_PROBLEM STATEMENT_. The lines to repeat are those below from the one containing "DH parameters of" down to the one containing "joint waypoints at", both included; reproduce them exactly and nothing else.

_GIVEN RECORDS_.
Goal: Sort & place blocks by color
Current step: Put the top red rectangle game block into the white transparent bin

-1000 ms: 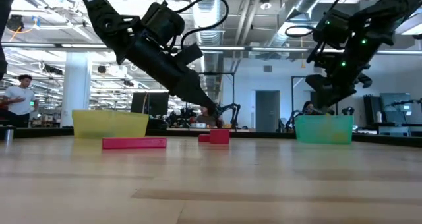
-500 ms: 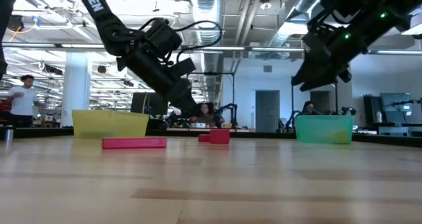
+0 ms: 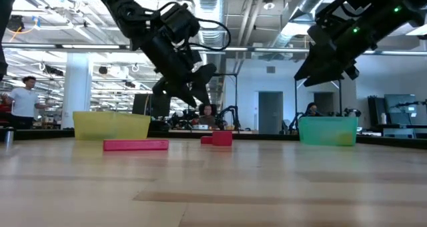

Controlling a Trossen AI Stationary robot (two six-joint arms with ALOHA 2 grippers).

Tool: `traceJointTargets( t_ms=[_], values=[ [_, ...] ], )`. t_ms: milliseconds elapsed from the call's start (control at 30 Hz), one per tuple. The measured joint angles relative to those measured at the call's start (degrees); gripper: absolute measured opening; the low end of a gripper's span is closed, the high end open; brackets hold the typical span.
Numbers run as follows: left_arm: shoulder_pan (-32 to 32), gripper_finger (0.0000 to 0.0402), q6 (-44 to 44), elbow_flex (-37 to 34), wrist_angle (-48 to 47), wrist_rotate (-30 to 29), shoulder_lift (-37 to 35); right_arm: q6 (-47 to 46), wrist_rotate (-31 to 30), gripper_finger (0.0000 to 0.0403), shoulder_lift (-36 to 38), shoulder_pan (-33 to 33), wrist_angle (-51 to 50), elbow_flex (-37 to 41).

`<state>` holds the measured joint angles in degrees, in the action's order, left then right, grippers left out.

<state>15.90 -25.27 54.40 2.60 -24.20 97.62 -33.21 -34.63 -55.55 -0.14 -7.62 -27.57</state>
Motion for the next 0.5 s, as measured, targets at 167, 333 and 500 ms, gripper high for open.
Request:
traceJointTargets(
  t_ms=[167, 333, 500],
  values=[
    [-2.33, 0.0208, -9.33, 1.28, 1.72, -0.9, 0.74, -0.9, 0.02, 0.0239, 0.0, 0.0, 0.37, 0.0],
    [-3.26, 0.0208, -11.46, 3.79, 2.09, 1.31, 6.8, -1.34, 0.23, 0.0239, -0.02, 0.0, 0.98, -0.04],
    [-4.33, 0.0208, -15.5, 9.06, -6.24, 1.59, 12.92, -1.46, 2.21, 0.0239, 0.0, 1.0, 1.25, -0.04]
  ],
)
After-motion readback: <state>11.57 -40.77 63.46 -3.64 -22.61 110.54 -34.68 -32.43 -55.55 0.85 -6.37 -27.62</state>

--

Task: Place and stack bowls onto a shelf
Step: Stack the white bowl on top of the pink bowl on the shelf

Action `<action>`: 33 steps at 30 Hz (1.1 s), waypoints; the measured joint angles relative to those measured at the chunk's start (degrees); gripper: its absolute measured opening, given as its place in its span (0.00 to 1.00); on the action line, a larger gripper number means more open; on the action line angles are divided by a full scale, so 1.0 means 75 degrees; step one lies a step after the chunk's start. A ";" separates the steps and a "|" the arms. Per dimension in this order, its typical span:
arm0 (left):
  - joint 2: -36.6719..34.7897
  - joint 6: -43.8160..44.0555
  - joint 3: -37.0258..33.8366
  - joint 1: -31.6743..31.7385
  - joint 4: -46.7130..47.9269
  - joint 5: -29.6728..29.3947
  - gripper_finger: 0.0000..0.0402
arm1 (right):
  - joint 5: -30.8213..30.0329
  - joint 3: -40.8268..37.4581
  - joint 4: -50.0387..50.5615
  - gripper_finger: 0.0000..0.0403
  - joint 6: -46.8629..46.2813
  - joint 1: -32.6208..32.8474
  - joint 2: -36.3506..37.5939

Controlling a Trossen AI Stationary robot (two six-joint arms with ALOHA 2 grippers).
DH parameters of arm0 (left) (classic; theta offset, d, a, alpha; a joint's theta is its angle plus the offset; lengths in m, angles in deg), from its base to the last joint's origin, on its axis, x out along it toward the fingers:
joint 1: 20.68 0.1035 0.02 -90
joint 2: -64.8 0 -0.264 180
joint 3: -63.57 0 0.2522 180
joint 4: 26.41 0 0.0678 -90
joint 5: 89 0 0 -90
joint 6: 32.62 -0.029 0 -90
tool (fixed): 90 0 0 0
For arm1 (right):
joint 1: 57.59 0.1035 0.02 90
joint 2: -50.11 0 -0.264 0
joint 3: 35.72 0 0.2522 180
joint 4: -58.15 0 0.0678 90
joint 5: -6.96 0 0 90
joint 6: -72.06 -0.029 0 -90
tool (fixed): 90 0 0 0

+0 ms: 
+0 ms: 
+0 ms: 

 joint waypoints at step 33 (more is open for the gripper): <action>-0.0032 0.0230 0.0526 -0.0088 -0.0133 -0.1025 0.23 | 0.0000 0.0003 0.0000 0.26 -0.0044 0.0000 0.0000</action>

_YOUR RESPONSE_.
DH parameters of arm0 (left) (classic; theta offset, d, a, alpha; a joint's theta is its angle plus the offset; lengths in m, angles in deg), from its base to the last joint's origin, on its axis, x out along it toward the fingers:
joint 1: 20.68 0.1035 0.02 -90
joint 2: -64.8 0 -0.264 180
joint 3: -63.57 0 0.2522 180
joint 4: 26.41 0 0.0678 -90
joint 5: 89 0 0 -90
joint 6: 32.62 -0.029 0 -90
tool (fixed): 90 0 0 0
For arm1 (right):
joint 1: 57.59 0.1035 0.02 90
joint 2: -50.11 0 -0.264 0
joint 3: 35.72 0 0.2522 180
joint 4: -58.15 0 0.0678 90
joint 5: -6.96 0 0 90
joint 6: -72.06 -0.029 0 -90
tool (fixed): 90 0 0 0

+0 ms: 
+0 ms: 
+0 ms: 

 joint waypoints at step 33 (more is open for the gripper): <action>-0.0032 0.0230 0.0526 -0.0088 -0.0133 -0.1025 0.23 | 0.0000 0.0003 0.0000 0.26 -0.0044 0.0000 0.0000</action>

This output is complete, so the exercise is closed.